Plant invasion affects biodiversity by altering community composition and functional structure. Today, many habitats are co-invaded, but we have limited understanding of how co-occurring invaders influence ecosystem processes. Plant community alterations cascade to change soil microbial communities as well as the ecosystem processes that soil communities mediate, such as soil carbon (C) storage, which is critical because soils store at least three times more C than the atmosphere or living plant material. Decomposition, an ecosystem process that determines C release from the soil, is influenced at the local level by changes in plant and litter functional traits. Thus, a better understanding of shifts in plant community composition can help predict changes in ecosystem functions. We hypothesize that the overall ecosystem impact of co-occurring invaders should be driven by functional differences between co-occurring invasives and natives, where the largest impacts are expected when there is little functional overlap between invaders and natives.

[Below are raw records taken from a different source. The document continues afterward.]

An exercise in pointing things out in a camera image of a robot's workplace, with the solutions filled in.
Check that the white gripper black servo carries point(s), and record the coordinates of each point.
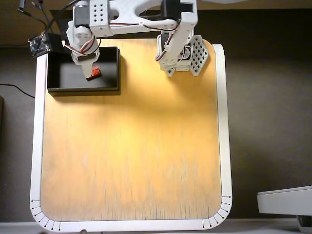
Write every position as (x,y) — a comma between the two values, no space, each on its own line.
(88,68)

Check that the red lego block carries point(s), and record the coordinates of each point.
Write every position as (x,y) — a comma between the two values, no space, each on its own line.
(95,72)

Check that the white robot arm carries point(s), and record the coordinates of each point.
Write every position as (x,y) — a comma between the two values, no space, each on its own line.
(126,9)

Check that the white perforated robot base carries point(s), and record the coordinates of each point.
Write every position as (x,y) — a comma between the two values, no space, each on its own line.
(170,72)

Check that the black rectangular bin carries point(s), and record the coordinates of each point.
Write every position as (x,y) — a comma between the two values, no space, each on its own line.
(107,73)

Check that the white box-shaped object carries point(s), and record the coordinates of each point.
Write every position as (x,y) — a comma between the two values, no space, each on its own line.
(285,201)

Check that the black camera circuit board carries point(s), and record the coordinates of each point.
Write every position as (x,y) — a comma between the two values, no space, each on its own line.
(39,46)

Using a suite of lab microcosm decomposition studies, we test these predictions with 26 common native and nonnative plant species to southern New England deciduous forests.
Results/Conclusions
There was wide variation between species in litter functional traits predicted to be important for decomposition (specific leaf area [SLA], total phosphorus, percent nitrogen [N], percent C, acid detergent lignin), but on average invasives had higher total phosphorus, percent N, and SLA compared to natives. Native and invasive plants also varied in their total decomposition rates, as measured by carbon mineralization rates, and species traits explained three-quarters of the variation in carbon mineralization and percent litter mass loss between all 26 species (carbon mineralization: R2 adjusted=0.79, F13,142 = 44.72, p < 0.0001; percent litter mass loss: R2 adjusted=0.78, F15,140 = 37.95, p < 0.0001). Using these functional traits, we measured native and invasive plant functional richness to assess differences in “trait space” between native and invasives. Native and nonnative plants had similar functional richness (native=11.8, invasive=12.7), but occupied different areas of trait space indicating that nonnative plants are altering trait space in co-invaded ecosystems. We demonstrate that this “trait space” framework can be useful for making predictions of when invasives should have the greatest impact on decomposition processes.